=== Required work ===
Repeat verbatim, and only, the lines of the data below, beginning at the line that contains "Exercise. Mark the long" and stopping after the line that contains "Exercise. Mark the glass".
The input Start Marker
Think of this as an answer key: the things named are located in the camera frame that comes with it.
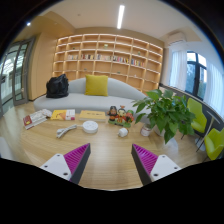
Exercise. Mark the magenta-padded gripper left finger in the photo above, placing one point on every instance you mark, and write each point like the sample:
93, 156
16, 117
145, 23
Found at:
58, 165

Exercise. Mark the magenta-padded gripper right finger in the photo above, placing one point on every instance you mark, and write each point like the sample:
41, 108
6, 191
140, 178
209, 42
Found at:
160, 166

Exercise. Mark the white cube charger gold band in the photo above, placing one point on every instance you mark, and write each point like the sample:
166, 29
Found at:
123, 132

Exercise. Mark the round white power strip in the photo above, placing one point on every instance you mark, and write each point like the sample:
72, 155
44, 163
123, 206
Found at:
90, 126

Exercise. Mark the yellow and white book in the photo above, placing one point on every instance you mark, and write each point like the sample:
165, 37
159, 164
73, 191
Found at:
61, 114

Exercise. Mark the red and white magazine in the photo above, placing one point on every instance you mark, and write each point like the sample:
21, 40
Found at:
33, 120

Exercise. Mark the green potted plant white pot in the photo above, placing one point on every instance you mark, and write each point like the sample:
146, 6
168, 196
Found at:
166, 115

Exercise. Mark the lime green chair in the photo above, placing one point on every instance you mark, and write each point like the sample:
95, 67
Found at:
215, 143
199, 116

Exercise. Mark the flat yellow book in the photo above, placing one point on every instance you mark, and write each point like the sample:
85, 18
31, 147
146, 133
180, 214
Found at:
92, 115

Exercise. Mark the three-figure cartoon figurine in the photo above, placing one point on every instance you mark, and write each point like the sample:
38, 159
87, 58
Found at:
120, 116

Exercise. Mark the light grey curved sofa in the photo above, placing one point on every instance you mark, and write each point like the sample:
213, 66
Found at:
76, 100

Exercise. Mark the black bag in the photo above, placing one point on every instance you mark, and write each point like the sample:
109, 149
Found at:
57, 87

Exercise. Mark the yellow cushion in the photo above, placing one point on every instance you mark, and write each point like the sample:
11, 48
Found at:
96, 85

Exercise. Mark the white sheer curtain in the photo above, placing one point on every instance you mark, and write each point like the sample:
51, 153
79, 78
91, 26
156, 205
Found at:
177, 68
216, 90

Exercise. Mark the dark-framed window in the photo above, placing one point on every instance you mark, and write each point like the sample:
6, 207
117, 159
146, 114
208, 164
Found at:
196, 75

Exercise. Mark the round ceiling spotlight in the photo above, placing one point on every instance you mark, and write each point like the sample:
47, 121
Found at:
28, 23

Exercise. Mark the long ceiling light strip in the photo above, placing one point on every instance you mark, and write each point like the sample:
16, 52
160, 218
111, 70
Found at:
120, 16

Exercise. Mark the glass door dark frame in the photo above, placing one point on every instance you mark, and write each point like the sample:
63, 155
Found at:
15, 73

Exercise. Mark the wooden wall shelf unit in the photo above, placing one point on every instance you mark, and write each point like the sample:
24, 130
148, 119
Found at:
106, 65

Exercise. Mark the white wall air conditioner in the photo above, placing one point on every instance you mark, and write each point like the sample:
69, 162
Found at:
176, 38

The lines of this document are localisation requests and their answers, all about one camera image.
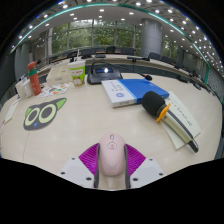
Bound green printed paper cup with straw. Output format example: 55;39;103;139
68;49;87;88

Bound ceiling lights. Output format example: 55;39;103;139
9;0;224;71

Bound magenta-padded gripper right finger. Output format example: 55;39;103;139
123;143;167;190

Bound red bottle with green band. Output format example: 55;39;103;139
26;61;43;97

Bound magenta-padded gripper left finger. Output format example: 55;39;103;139
58;142;101;190

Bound cat-shaped grey green mouse pad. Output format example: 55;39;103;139
22;97;68;131

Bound dark office chairs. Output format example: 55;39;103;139
49;45;206;89

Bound blue and white book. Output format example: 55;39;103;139
101;78;170;109

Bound pink computer mouse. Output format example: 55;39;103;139
98;132;127;177

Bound pale green notepad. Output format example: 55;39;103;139
162;91;202;151

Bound handheld microphone with black foam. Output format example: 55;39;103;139
141;90;200;154

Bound red and white leaflet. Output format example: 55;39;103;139
0;119;6;151

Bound white mug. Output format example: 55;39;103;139
22;78;34;98

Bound stack of white paper cups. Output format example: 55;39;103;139
14;79;26;100

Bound black gooseneck microphone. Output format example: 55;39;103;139
121;68;153;82

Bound beige cardboard box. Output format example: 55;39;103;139
45;64;74;88

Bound white paper leaflet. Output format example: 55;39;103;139
3;98;21;124

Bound dark conference microphone console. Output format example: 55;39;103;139
86;61;124;85

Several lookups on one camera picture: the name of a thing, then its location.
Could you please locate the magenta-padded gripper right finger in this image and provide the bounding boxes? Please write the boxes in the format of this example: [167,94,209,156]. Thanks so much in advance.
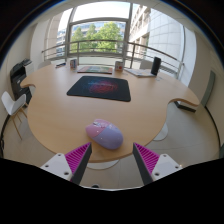
[132,142,184,186]

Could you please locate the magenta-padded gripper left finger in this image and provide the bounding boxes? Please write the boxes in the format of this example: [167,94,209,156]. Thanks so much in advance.
[40,142,93,185]

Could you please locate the pink and lilac computer mouse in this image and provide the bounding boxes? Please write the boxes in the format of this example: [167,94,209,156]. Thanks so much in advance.
[85,118,125,150]

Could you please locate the dark mouse pad, red-blue print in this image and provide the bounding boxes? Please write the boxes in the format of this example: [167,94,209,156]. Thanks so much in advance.
[66,75,132,103]

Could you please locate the white chair with wooden legs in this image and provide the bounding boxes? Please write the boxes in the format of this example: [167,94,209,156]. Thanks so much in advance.
[0,90,29,140]

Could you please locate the illustrated light blue book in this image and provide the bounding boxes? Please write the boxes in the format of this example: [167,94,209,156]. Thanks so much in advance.
[124,67,156,78]

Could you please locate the black printer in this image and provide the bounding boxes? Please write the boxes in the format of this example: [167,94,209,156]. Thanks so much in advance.
[9,58,35,104]

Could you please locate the black cylindrical speaker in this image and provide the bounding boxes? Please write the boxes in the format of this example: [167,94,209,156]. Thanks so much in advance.
[150,56,162,77]

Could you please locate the red and dark magazine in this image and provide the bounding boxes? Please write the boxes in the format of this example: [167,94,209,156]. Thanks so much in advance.
[76,65,114,75]

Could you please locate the printed tin can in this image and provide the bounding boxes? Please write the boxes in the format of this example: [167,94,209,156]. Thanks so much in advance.
[69,58,78,70]

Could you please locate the printed mug with plant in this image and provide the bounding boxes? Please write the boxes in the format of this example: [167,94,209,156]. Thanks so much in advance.
[114,60,125,72]

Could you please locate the metal balcony railing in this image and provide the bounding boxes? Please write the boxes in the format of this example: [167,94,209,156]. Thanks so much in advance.
[41,39,185,79]

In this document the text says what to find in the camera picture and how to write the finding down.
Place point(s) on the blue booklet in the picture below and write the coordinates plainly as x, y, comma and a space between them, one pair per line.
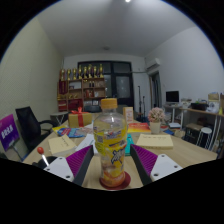
71, 132

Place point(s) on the red ball topped stick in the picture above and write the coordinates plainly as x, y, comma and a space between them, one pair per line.
40, 150

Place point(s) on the black framed glass door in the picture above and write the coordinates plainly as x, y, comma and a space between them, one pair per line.
120, 85

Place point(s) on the white paper sheet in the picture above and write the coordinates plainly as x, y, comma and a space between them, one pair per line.
87, 141

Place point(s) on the flat round red coaster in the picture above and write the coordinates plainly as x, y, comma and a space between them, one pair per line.
127, 182

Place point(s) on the small round side table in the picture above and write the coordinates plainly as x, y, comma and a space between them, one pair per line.
59, 116

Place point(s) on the orange book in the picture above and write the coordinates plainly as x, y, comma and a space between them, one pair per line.
139, 127

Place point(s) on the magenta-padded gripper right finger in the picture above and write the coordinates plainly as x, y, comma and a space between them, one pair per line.
165, 166

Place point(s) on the black office chair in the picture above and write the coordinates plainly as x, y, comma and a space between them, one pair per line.
29, 126

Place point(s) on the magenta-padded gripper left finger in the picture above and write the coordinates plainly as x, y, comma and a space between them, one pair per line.
58, 168

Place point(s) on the yellow-labelled orange-capped drink bottle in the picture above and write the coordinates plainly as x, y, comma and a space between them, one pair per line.
111, 146

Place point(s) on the purple sign board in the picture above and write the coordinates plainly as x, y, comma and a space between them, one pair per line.
8, 132

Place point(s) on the pink flowers in white pot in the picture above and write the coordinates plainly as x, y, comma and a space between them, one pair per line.
156, 120

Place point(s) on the wooden side desk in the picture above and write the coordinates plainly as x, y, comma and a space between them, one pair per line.
200, 115

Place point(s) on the white round stool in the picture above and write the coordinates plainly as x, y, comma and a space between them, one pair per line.
204, 132

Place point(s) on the ceiling light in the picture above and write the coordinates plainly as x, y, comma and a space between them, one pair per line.
127, 1

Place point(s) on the black cup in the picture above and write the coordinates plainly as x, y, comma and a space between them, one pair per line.
41, 161

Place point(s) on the white wall air conditioner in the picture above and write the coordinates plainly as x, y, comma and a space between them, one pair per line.
153, 63

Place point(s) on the small upright carton box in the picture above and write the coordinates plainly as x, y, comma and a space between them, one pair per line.
128, 114

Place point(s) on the wooden shelf unit with trophies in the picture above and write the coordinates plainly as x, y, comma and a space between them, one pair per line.
81, 90

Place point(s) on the yellow gift box red ribbon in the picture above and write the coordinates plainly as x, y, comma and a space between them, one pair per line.
80, 119

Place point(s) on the teal book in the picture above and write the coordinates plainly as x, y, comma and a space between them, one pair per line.
128, 145

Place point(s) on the computer monitor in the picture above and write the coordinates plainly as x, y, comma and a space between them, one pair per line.
172, 96
The input End Marker
=== Solution for this exercise ===
Exercise. Mark the long ceiling light strip in the photo above, placing one point on every instance you mark, and write each point like the sample:
16, 52
160, 218
111, 70
Found at:
120, 16

Exercise. Mark the glass door dark frame in the photo above, placing one point on every instance you mark, and write each point like the sample:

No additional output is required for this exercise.